Dataset content below:

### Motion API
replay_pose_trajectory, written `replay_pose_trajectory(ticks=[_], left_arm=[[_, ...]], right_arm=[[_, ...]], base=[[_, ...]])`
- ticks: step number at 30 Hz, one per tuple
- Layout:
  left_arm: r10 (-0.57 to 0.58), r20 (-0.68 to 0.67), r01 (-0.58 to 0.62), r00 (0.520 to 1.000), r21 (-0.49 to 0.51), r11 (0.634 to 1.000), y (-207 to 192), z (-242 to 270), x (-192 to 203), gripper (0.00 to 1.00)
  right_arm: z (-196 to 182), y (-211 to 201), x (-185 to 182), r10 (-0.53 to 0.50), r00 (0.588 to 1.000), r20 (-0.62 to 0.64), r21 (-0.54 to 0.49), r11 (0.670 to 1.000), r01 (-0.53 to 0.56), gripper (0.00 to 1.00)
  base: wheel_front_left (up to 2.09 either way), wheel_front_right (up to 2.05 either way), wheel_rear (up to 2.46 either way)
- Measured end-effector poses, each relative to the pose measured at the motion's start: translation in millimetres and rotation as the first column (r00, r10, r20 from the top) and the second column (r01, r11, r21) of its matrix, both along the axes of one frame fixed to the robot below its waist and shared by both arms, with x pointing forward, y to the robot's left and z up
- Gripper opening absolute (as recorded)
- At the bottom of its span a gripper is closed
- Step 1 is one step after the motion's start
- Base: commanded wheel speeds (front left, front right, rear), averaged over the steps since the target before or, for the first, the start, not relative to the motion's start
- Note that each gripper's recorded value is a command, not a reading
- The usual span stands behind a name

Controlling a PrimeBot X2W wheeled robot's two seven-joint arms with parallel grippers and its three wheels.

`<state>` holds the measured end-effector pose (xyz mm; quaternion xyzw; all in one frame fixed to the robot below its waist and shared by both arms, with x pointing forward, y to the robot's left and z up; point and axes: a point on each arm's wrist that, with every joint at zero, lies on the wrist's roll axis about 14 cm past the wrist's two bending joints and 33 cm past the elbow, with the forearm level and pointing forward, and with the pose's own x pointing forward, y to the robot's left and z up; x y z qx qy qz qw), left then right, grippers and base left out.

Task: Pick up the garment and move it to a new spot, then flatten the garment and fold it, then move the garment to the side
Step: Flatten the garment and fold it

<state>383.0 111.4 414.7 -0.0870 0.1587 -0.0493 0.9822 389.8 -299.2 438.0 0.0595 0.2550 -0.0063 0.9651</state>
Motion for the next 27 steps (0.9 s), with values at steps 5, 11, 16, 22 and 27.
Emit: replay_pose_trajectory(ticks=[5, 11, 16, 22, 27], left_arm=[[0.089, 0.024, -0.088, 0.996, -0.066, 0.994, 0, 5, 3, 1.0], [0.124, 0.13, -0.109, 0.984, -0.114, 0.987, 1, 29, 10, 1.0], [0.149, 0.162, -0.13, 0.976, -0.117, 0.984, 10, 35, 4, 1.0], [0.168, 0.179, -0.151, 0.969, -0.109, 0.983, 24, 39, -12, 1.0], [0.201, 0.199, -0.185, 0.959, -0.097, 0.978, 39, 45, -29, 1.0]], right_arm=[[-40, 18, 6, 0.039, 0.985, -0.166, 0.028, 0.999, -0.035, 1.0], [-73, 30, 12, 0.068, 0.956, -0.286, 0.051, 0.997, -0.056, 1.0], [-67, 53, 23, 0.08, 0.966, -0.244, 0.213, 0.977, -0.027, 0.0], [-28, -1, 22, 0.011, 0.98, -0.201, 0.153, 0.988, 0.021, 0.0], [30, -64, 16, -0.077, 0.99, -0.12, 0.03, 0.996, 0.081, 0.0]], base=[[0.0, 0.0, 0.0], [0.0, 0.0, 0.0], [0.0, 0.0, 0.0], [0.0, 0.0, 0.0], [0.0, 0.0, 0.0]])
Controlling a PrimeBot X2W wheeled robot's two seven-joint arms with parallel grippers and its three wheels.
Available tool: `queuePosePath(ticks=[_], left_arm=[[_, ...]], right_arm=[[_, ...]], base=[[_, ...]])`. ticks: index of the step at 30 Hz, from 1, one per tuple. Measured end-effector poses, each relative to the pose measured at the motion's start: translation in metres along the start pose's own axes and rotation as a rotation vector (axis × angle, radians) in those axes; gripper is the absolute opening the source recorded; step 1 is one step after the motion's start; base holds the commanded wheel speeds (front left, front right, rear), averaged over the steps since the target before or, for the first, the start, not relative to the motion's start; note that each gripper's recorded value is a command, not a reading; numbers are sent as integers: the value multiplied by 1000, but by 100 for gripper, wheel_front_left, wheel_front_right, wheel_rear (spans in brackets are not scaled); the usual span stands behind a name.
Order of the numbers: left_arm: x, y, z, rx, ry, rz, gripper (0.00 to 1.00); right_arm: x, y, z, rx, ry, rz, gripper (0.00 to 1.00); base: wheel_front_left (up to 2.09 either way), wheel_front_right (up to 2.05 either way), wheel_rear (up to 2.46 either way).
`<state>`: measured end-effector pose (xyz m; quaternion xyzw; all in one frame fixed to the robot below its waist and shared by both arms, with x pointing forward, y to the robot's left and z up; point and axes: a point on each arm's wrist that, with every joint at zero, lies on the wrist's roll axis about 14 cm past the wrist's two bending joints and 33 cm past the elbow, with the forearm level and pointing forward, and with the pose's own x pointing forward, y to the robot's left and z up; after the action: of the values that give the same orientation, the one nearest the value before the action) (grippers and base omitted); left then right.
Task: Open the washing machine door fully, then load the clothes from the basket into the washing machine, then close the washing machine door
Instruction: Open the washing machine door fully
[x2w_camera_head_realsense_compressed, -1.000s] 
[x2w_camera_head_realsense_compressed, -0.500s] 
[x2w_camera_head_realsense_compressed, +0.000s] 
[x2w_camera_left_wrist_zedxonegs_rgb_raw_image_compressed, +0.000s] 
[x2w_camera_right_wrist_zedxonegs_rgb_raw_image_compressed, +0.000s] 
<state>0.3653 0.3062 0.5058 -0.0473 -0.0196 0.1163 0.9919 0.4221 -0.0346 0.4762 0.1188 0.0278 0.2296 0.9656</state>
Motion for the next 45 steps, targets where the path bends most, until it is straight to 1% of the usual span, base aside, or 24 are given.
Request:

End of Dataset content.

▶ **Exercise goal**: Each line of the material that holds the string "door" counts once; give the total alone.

▶ **Your response**: 2